Earnings climbed to 60 cents a share from 57 cents a year earlier, Dallas-based AT&T said yesterday in a statement. Analysts projected 57 cents, and sales rose 1.8 per cent to $31.8 billion, in line with the average analyst estimate.
AT&T activated 4.3 million new Apple iPhones, helping it increase monthly bills and offset slower subscriber growth in a market where most people already have mobile phones.
While contract-customer gains declined from the fourth quarter and trailed those at main rival Verizon Wireless, the increase in average revenue per user beat analysts’ estimates.
“The 4.3 million was a very strong number on iPhones,” said Colby Synesael, an analyst with Cowen and Co in New York with a neutral rating on the stock. The results were “better than expected overall.”
The US market is nearing saturation after a growth spurt fuelled by sales of the iPhone last year. Wireless penetration in the US is 105 per cent when including mobile devices like tablet computers, said Bob Roche, a statistician with CTIA, a wireless-industry trade group.
AT&T’s contract-customer gains were 187,000, compared with the 189,285 average of eight analyst estimates, as Bloomberg stated.
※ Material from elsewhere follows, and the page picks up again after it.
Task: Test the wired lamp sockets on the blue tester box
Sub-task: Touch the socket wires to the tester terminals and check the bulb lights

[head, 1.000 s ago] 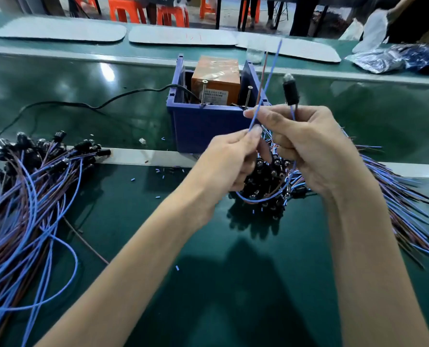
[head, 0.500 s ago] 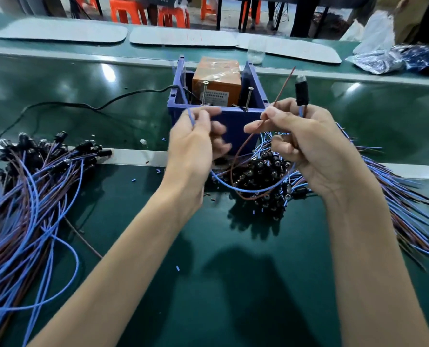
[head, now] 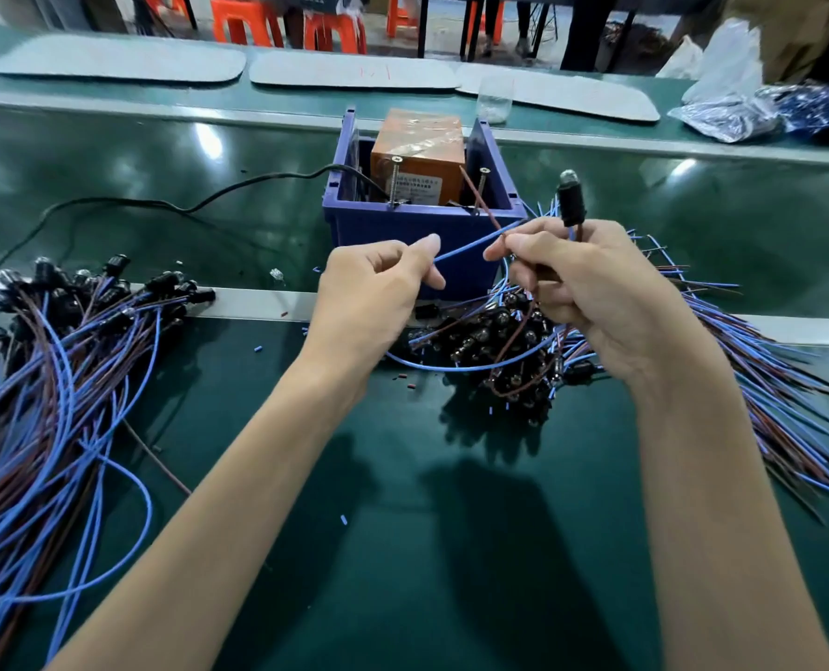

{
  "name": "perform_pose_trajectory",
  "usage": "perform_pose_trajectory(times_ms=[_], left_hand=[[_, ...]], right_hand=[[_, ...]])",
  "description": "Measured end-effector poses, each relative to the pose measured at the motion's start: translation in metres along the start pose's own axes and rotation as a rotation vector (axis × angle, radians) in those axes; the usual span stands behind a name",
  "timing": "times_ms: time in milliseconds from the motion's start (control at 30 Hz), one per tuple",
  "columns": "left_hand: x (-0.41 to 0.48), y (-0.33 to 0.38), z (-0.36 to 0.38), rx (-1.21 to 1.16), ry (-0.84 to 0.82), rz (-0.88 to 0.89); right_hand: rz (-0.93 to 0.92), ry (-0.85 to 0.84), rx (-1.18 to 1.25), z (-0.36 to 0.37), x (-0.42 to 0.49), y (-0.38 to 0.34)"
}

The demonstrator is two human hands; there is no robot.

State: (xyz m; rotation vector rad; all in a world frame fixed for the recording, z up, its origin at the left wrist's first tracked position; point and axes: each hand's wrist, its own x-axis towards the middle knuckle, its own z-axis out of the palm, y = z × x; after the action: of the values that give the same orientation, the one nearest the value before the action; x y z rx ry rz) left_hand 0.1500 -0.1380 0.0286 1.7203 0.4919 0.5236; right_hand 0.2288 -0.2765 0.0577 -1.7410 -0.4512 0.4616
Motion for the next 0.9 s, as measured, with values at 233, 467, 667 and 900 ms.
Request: perform_pose_trajectory(times_ms=[233, 467, 667, 900], left_hand=[[0.006, -0.006, -0.008, 0.129, 0.103, 0.004], [0.011, -0.009, -0.013, 0.035, 0.142, -0.032], [0.016, -0.015, -0.013, -0.014, 0.197, 0.013], [0.017, -0.018, -0.014, -0.037, 0.213, 0.065]], right_hand=[[0.042, 0.020, -0.024, -0.004, 0.001, 0.001], [0.060, 0.028, 0.006, -0.004, 0.004, 0.003], [0.044, 0.062, -0.010, -0.003, 0.004, 0.007], [-0.006, 0.096, 0.030, -0.007, 0.006, 0.009]])
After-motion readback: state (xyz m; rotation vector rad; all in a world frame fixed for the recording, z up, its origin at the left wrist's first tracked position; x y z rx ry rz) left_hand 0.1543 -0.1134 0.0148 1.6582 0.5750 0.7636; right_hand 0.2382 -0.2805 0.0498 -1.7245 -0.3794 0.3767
While the gains were higher than the 62,000 a year earlier, they declined from the 717,000 customers added in the fourth quarter. Verizon Wireless added 501,000 contract customers in the first quarter.
The iPhone activations increased from 3.6 million a year earlier and slowed from a record 7.6 million in the fourth quarter, when holiday purchases boosted sales.
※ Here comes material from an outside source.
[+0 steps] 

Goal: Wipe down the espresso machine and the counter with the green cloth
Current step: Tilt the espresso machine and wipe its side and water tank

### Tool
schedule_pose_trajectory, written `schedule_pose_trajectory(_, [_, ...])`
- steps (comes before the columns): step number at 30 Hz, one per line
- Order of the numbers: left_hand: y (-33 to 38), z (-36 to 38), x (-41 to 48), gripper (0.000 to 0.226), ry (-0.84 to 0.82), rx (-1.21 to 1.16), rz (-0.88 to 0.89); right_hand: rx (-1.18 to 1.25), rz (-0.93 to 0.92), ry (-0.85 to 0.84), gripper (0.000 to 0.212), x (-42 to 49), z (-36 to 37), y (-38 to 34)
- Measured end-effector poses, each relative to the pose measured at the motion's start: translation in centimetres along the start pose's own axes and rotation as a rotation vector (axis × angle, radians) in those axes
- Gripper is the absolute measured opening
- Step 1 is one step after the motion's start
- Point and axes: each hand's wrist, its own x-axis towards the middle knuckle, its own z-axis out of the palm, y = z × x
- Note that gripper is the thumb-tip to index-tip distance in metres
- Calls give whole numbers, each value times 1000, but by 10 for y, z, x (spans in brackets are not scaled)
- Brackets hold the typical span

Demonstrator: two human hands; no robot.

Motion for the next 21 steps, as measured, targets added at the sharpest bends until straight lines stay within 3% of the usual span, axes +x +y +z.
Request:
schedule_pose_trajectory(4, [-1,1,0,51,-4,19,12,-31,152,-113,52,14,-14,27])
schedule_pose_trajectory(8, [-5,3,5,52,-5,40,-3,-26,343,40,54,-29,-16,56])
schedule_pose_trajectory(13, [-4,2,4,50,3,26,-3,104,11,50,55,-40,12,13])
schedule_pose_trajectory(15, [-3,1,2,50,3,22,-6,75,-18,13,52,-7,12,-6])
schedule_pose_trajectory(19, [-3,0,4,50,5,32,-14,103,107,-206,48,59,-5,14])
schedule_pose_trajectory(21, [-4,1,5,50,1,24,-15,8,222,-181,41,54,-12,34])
New sales of the device hurt carriers’ profit margins initially, because they sell the phone at a loss to lure subscribers into two-year contracts.
Users of the iPhone and other smartphones are lucrative because they spend more each month browsing the web, sending email and watching video. Wireless operating income margin widened to 27.2 per cent from 25.8 per cent a year earlier.
The subsidies for the iPhone, which carriers buy from Apple for an estimated $600 each and sell to subscribers for hundreds of dollars less, have cut AT&T’s operating margins from about 30 per cent two years ago.
First-quarter net income rose 5.2 per cent to $3.58 billion from $3.41 billion a year earlier.
AT&T’s land-line business added 200,000 U-verse TV customers, compared with 218,000 a year earlier.
The slowing market is forcing AT&T into more intense competition with Verizon Wireless and Sprint Nextel Corp, with the carriers fighting over a shrinking pool of people who don’t yet have mobile phones.
They’re also trying to get customers to upgrade to smartphones such as the iPhone that let users browse the web and stream video.
Average monthly revenue per AT&T contract subscriber -or ARPU- increased 1.7 per cent to $64.46.
Analysts projected $64.29, the average of eight estimates compiled by Bloomberg. ARPU growth slowed from 2.4 per cent a year earlier and picked up from 1.4 per cent in the fourth quarter.